Chapters share their experience in managing a variety of emergencies. I’ll summarise each:
Cardiac and Circulatory - a D/D of medicines that may be useful while waiting for the ambulance, and the medicines (mostly herbals) that can be useful for stabilised heart conditions. Unfortunately there is no comparison provided with current standard medical care. A few medicines are noted for acute hypertension, for which Glonoine has been the most useful. A D/D is provided for acute haemorrhage, and a couple of cases of GIT bleeds are related.
Neurological - Some medicines and case examples of stroke are discussed. This is a clinical setting where homoeopaths may occasionally be called by relatives to assist. The clinical information noted here could be useful. They provide a very limited D/D of epilepsy medicines, and others for head and spinal injuries.
Psychiatric - The discussion of medicines for fear and depression is rather rudimentary, useful are the suggestions for acute mania and rape and fainting (from emotional causes).
Trauma, burns, electric shock, animal bites and bedsores appear to be well covered.

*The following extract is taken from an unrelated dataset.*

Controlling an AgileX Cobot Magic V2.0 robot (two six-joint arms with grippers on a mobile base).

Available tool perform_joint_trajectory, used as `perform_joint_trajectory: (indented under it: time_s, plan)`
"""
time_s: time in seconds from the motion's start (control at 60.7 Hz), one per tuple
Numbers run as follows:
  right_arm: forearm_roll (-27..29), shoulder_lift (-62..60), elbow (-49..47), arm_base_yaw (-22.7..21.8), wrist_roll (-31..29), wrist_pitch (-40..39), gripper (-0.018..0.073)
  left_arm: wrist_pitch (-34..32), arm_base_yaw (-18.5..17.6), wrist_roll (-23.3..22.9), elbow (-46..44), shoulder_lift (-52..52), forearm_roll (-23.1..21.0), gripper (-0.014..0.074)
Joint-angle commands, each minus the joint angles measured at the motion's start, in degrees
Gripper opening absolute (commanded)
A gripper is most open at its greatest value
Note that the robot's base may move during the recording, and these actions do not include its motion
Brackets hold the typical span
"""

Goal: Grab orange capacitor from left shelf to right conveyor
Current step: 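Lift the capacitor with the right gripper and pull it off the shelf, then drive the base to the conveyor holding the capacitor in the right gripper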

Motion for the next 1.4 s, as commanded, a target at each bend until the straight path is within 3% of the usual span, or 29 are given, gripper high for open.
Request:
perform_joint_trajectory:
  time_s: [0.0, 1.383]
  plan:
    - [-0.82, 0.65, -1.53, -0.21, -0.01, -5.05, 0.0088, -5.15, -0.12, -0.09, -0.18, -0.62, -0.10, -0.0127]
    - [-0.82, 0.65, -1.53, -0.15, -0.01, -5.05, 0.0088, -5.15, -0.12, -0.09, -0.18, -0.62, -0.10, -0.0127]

Complications from surgery - indications for a few medicines are noted for the side effects of anaesthesia and options for infection, adhesions and scarring. Also provided are suggestions for phantom limb and stump neuroma, and irritation following endoscopy and extubation of gastric tube or bladder catheter.
Eighteen medicines are discussed for the management of acute pains with the statement that ‘If you master the following medicines you can become confident in the treatment of pain.’ Six medicines for the itching of herpes zoster are also noted.

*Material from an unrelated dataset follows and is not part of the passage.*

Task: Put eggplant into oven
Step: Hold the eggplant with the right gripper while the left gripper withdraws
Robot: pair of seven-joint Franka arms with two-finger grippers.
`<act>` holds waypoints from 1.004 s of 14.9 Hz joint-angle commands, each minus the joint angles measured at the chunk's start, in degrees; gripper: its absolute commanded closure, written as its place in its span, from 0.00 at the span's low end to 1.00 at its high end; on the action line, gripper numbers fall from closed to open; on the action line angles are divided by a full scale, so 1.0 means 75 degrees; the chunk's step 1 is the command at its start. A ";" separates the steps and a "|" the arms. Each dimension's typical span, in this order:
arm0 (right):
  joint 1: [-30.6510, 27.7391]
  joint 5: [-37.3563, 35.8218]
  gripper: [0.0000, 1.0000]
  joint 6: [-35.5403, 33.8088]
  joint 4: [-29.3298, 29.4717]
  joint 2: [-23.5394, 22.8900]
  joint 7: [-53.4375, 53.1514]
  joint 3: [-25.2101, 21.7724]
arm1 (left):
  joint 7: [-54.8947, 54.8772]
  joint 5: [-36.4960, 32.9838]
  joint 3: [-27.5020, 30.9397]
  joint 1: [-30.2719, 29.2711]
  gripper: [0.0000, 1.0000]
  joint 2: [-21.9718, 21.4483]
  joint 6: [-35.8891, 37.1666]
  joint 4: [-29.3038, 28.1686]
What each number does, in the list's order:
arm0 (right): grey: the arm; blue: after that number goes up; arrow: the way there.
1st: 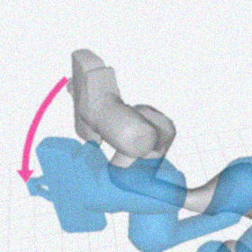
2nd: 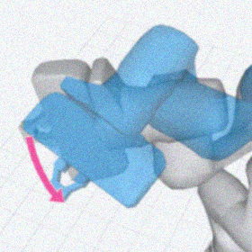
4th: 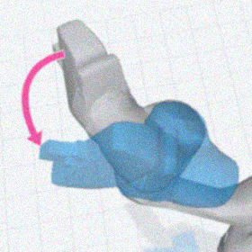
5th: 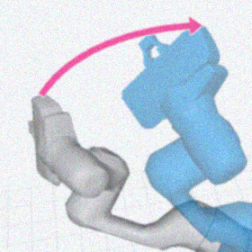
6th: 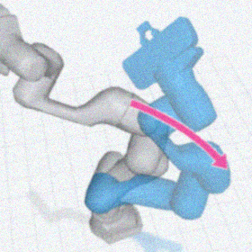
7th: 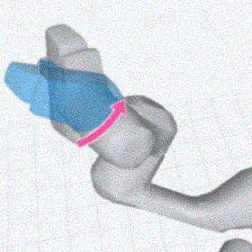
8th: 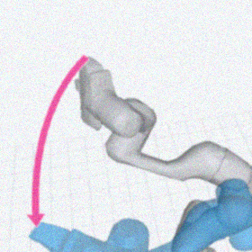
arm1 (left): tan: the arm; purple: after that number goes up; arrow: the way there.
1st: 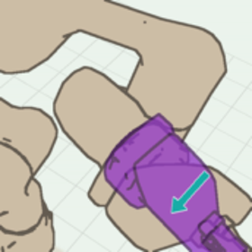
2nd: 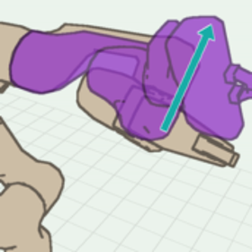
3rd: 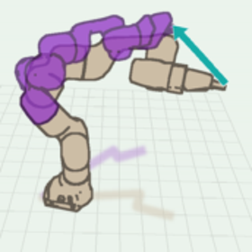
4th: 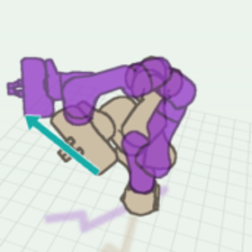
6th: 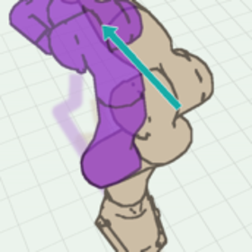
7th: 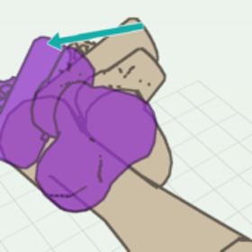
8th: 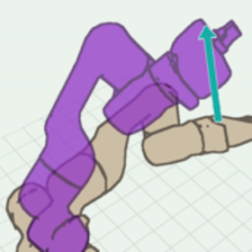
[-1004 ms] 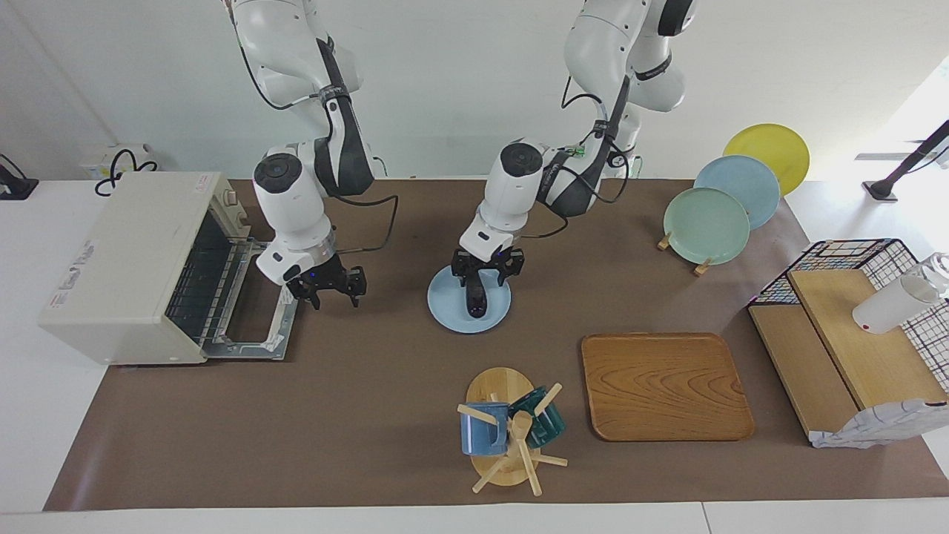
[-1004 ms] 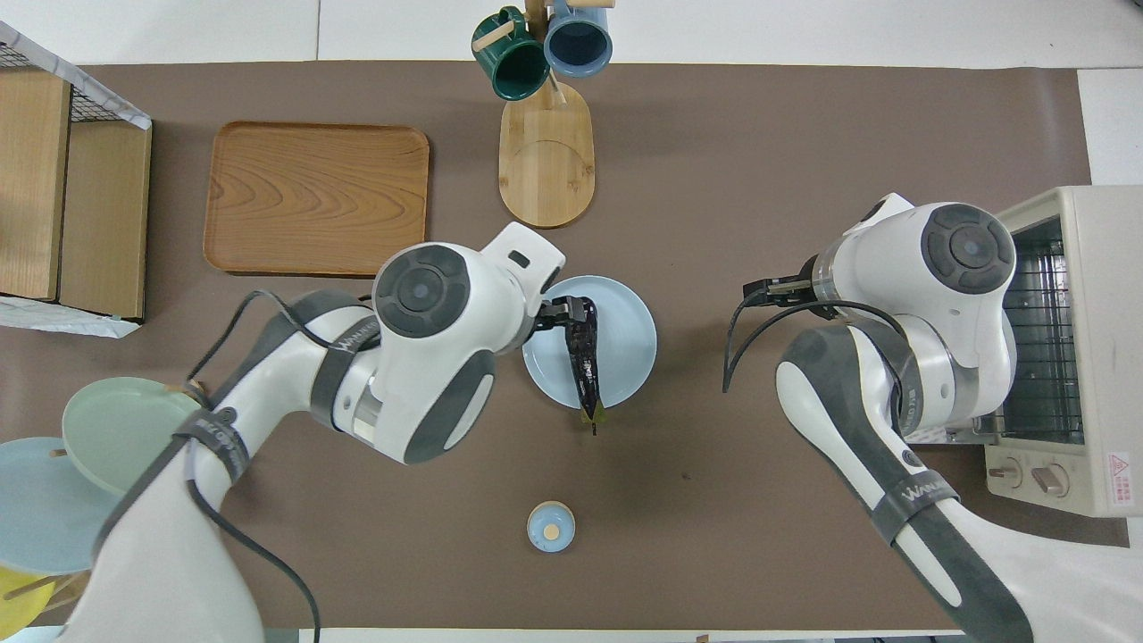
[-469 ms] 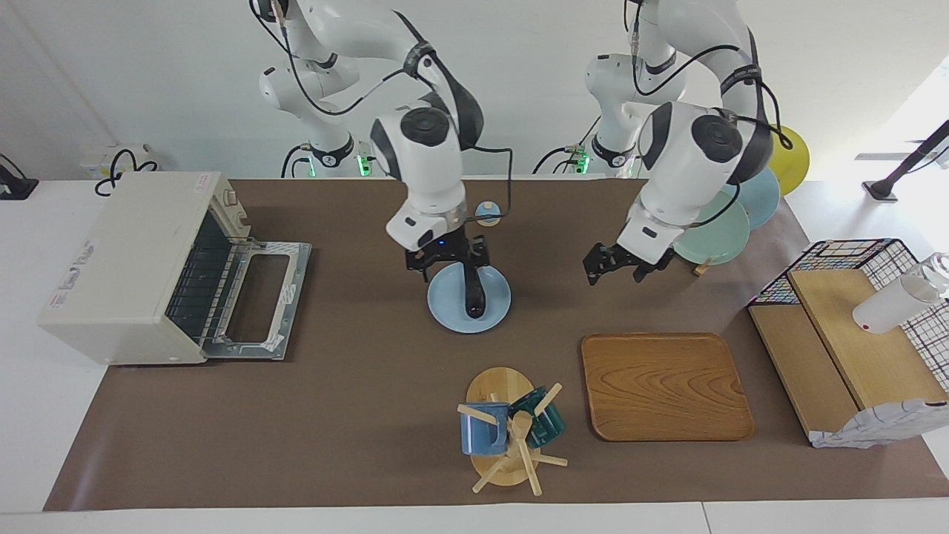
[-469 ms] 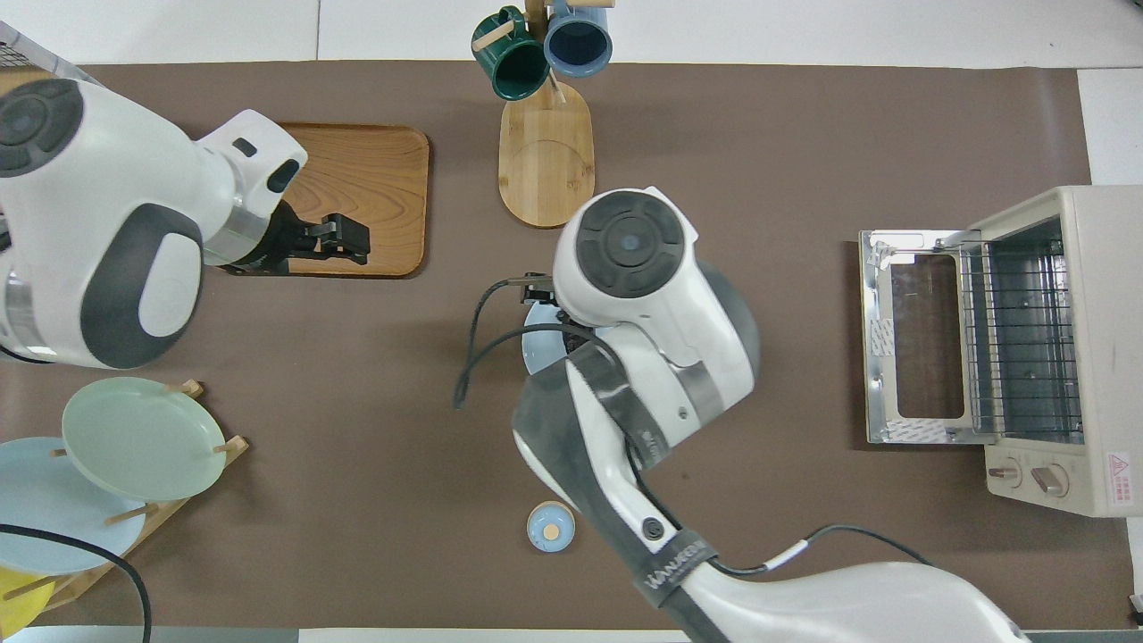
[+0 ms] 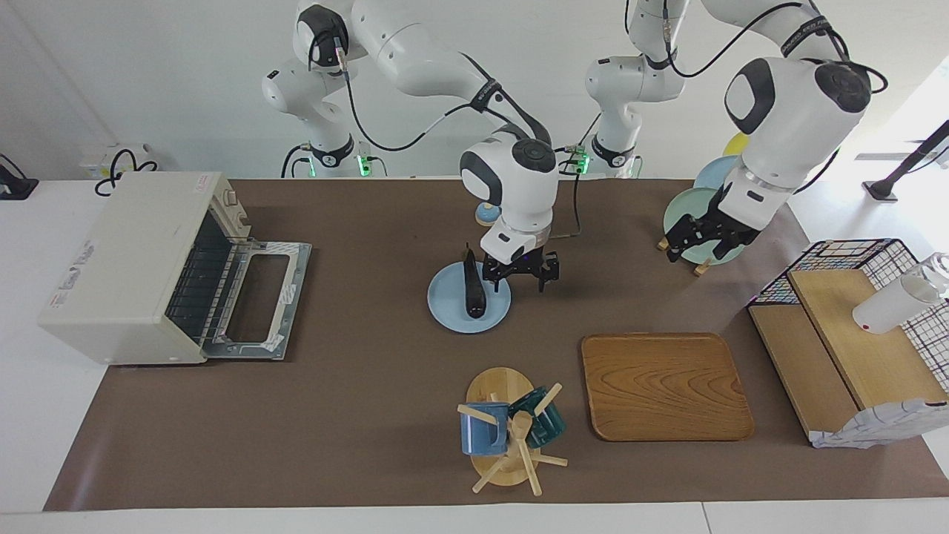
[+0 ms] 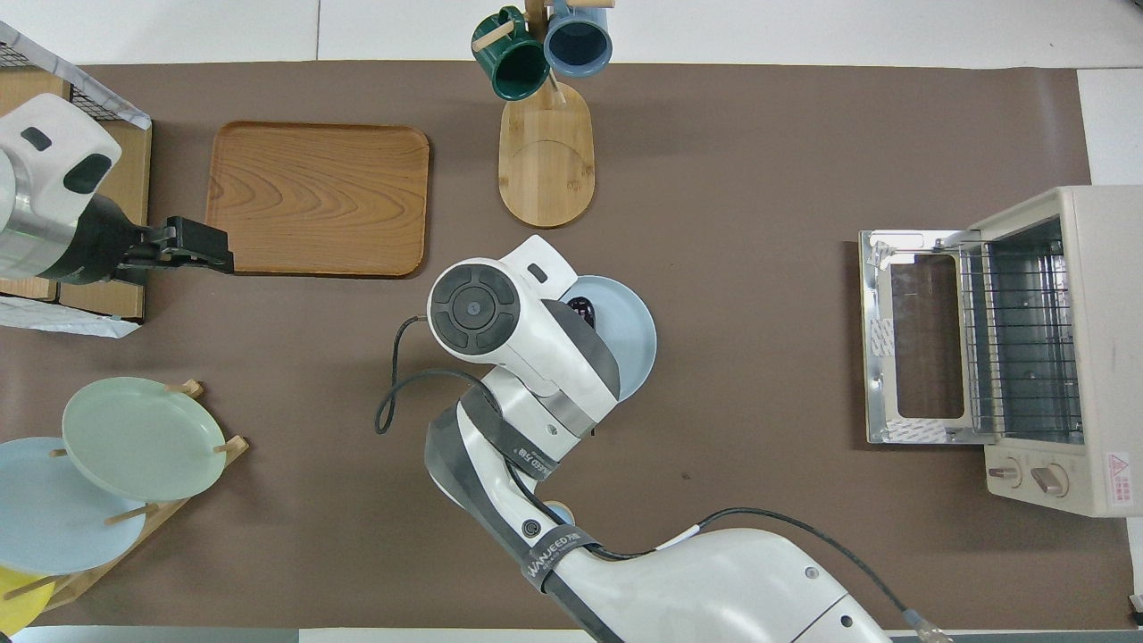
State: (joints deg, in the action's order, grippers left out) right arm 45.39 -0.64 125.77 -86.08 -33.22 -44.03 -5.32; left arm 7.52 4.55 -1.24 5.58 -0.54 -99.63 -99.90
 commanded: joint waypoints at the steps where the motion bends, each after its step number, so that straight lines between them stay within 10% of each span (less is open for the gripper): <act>1: 0.0042 -0.0102 0.31 0.0889 -0.1187 0.0515 0.0047 -0.0005 | -0.0018 -0.0219 -0.0058 0.0053 0.00 -0.0455 0.0637 -0.0062; 15: 0.0441 -0.1210 1.00 0.0966 -0.2352 0.0961 0.0094 -0.0041 | -0.0616 -0.0712 -0.0105 0.0112 0.00 0.0130 0.0663 0.0535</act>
State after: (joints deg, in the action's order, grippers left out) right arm 47.94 -5.98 135.67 -102.55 -27.32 -43.65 -5.36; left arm 4.85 1.12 -2.25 5.96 -0.78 -94.64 -97.24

D/D of medicines useful in appendicitis, pancreatitis, acute renal failure, and a few problems associated with cancer management could provide some useful guidance.
A few suggestions and cases are provided in regard to managing the effects of environmental toxins and Sulphurosum acidum 30C and 200C are suggested in a variety of respiratory cases.
There are eleven pages summarising information and recommended potencies for some of the medicines noted through the book, and a clinical repertory and medicine index is also provided.
The authors wish to focus attention on the utility of homoeopathy in acute conditions, and that there is much more to its use than ’constitutional’ prescribing for chronic conditions. Although their use of brief case histories and a sense of their experience flows compellingly over the text, it is unclear in many sections how reliable this information is for the handling of the case load, in comparison to the response to management in an allopathic hospital. Deciding which patients to refer on requires a good understanding of the therapeutic potential of accessible facilities, as well as one’s own limitations. Ongoing communication and education about what ‘the others’ are doing can be important in getting that balance correct.